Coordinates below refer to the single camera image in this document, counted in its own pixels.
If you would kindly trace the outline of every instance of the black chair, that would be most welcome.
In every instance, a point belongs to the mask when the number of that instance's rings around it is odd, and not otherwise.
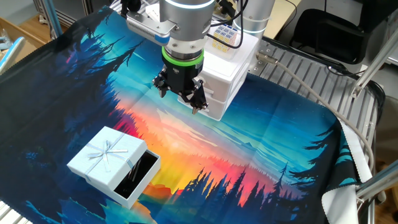
[[[372,31],[396,9],[398,0],[363,0],[358,26],[325,11],[307,9],[298,19],[290,46],[297,42],[341,62],[360,63]]]

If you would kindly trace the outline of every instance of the black cable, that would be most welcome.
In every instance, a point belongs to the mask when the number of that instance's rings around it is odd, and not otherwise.
[[[242,9],[241,12],[243,12],[243,0],[240,0],[240,2],[241,2],[241,9]],[[215,37],[215,36],[213,36],[213,35],[211,35],[211,34],[207,34],[207,36],[208,36],[208,37],[211,37],[211,38],[214,39],[214,40],[217,40],[217,41],[220,42],[221,44],[223,44],[223,45],[225,45],[225,46],[227,46],[227,47],[230,47],[230,48],[232,48],[232,49],[238,49],[238,48],[240,48],[240,47],[242,46],[242,43],[243,43],[243,15],[241,16],[241,41],[240,41],[240,43],[238,44],[238,46],[232,46],[232,45],[230,45],[230,44],[227,44],[226,42],[220,40],[219,38],[217,38],[217,37]]]
[[[212,25],[210,25],[210,27],[220,26],[220,25],[223,25],[223,24],[227,24],[227,23],[229,23],[229,22],[231,22],[231,21],[234,21],[234,19],[238,18],[238,17],[242,14],[242,12],[244,11],[244,9],[246,8],[246,6],[247,6],[247,4],[248,4],[248,1],[249,1],[249,0],[246,0],[246,1],[244,2],[243,7],[242,7],[242,4],[241,4],[241,9],[242,9],[242,10],[240,10],[240,12],[238,12],[238,13],[237,13],[234,17],[232,17],[230,20],[223,21],[223,22],[219,22],[219,23],[217,23],[217,24],[212,24]]]
[[[296,6],[294,3],[292,3],[291,1],[289,1],[289,0],[285,0],[285,1],[291,3],[291,4],[294,6],[294,16],[293,16],[293,18],[286,24],[286,26],[283,27],[283,28],[279,31],[280,34],[286,29],[287,26],[290,25],[290,23],[294,20],[294,18],[295,18],[296,15],[297,15],[297,6]]]
[[[342,72],[340,72],[340,73],[337,73],[337,72],[334,72],[334,71],[332,71],[331,69],[332,69],[332,67],[331,66],[326,66],[327,67],[327,69],[329,70],[329,72],[330,73],[332,73],[332,74],[334,74],[334,75],[338,75],[338,76],[352,76],[352,75],[360,75],[360,74],[362,74],[362,73],[364,73],[366,70],[363,70],[363,71],[360,71],[360,72],[357,72],[357,73],[351,73],[351,72],[345,72],[345,73],[342,73]]]
[[[377,195],[378,194],[374,195],[371,199],[369,199],[369,202],[367,202],[366,205],[362,205],[361,216],[359,217],[359,221],[362,220],[363,215],[367,212],[367,210],[369,209],[369,206],[371,206],[372,202],[374,201],[374,199],[376,199]]]

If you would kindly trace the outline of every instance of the table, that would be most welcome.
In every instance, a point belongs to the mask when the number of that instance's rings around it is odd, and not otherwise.
[[[301,0],[290,0],[296,6],[300,4]],[[289,20],[289,17],[294,13],[294,6],[286,0],[275,0],[274,7],[271,12],[271,19],[267,24],[264,36],[274,39],[281,28]]]

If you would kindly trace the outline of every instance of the metal bracket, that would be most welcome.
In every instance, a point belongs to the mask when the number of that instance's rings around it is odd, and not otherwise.
[[[168,44],[170,31],[176,27],[176,24],[171,21],[157,22],[138,12],[127,13],[127,24],[135,33],[161,46]]]
[[[386,42],[384,47],[380,50],[376,58],[372,61],[365,73],[359,78],[351,92],[351,97],[354,99],[359,96],[363,88],[369,83],[376,72],[386,62],[386,60],[394,53],[398,47],[398,29],[392,34],[390,39]]]

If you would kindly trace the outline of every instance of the wooden floor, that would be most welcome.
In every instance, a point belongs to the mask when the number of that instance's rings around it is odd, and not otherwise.
[[[50,38],[50,30],[47,24],[41,24],[39,22],[39,15],[29,19],[20,25],[20,28],[26,30],[32,35],[40,38],[44,42],[49,42]],[[68,28],[62,26],[62,30],[65,32]],[[392,201],[392,193],[391,191],[387,192],[387,201],[382,205],[376,205],[376,224],[394,224],[395,222],[392,219],[392,212],[396,211],[397,207],[394,205]]]
[[[376,205],[375,224],[393,224],[392,213],[397,210],[392,199],[391,190],[386,191],[387,200],[381,205]]]
[[[39,22],[39,15],[25,21],[19,27],[36,36],[40,40],[43,40],[44,42],[49,42],[51,40],[49,25],[41,24]],[[65,26],[61,26],[61,28],[63,32],[68,29]]]
--------------------------------
ASSIGNMENT: Check each line of the records for the word "welcome" and extract those that contain it.

TASK RESULT:
If you would kindly trace the outline of every instance of the black chair, that would be most welcome.
If you would kindly trace the outline of every instance of the black cable, that would be most welcome.
If you would kindly trace the outline of every instance of the table, that would be most welcome.
If you would kindly trace the outline of every instance of the metal bracket, that would be most welcome.
If you would kindly trace the outline of every instance of the wooden floor, that would be most welcome.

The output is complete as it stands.